● TASK DIRECTIONS
For each line in the data below that holds "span", return a copy.

● DATA BLOCK
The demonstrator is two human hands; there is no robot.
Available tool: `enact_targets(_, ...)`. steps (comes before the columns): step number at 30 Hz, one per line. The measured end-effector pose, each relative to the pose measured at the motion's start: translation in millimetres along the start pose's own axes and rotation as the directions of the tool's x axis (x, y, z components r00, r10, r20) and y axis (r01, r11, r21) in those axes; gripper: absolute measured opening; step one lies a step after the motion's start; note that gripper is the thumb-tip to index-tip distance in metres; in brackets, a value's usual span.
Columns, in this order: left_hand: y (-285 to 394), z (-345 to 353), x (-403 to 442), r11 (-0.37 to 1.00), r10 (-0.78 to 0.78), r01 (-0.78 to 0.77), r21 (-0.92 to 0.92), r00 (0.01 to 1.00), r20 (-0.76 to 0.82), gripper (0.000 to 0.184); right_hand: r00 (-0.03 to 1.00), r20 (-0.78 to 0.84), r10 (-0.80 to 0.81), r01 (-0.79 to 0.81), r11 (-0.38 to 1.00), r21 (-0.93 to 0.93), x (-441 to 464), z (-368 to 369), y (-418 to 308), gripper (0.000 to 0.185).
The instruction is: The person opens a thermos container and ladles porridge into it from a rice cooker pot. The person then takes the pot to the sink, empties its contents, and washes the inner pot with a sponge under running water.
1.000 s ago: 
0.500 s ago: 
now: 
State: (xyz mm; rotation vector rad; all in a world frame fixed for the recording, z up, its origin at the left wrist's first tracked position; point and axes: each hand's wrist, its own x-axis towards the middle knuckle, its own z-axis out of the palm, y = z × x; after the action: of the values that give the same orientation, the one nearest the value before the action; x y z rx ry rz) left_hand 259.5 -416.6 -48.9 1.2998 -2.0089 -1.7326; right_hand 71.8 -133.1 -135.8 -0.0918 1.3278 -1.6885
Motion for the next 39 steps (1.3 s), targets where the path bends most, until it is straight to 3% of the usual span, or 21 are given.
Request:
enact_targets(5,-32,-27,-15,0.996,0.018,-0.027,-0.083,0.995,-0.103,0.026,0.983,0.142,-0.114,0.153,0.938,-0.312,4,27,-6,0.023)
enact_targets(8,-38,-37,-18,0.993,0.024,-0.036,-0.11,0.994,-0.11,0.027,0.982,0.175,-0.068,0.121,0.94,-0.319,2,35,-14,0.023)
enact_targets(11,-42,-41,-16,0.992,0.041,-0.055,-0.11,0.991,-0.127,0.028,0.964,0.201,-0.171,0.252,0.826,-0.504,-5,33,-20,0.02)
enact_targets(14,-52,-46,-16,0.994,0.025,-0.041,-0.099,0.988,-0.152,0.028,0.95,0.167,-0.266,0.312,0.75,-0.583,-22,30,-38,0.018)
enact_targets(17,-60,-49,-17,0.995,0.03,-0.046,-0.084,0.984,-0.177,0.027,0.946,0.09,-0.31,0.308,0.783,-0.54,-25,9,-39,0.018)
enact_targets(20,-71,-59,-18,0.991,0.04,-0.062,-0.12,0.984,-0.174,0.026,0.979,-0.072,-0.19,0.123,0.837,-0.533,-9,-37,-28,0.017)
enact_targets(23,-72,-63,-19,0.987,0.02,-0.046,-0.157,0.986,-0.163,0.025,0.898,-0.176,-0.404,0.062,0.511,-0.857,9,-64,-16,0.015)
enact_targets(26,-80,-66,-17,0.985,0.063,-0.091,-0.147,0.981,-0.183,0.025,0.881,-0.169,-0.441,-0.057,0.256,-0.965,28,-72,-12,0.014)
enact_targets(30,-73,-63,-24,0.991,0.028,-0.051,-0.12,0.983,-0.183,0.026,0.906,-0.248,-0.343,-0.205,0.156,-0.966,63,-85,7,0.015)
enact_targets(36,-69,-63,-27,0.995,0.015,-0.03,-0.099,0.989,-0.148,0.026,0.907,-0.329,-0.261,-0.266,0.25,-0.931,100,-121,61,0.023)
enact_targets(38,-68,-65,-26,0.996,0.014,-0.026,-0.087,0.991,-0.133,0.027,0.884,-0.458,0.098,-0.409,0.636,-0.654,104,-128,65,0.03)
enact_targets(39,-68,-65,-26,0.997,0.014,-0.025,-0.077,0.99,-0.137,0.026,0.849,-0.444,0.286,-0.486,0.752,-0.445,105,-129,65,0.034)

● RESULT
Available tool: `enact_targets(_, ...)`. steps (comes before the columns): step number at 30 Hz, one per line. The measured end-effector pose, each relative to the pose measured at the motion's start: translation in millimetres along the start pose's own axes and rotation as the directions of the tool's x axis (x, y, z components r00, r10, r20) and y axis (r01, r11, r21) in those axes; gripper: absolute measured opening; step one lies a step after the motion's start; note that gripper is the thumb-tip to index-tip distance in metres; in brackets, a value's usual span.
Motion for the next 39 steps (1.3 s), targets where the path bends most, until it is straight to 3% of the usual span, or 21 are given.

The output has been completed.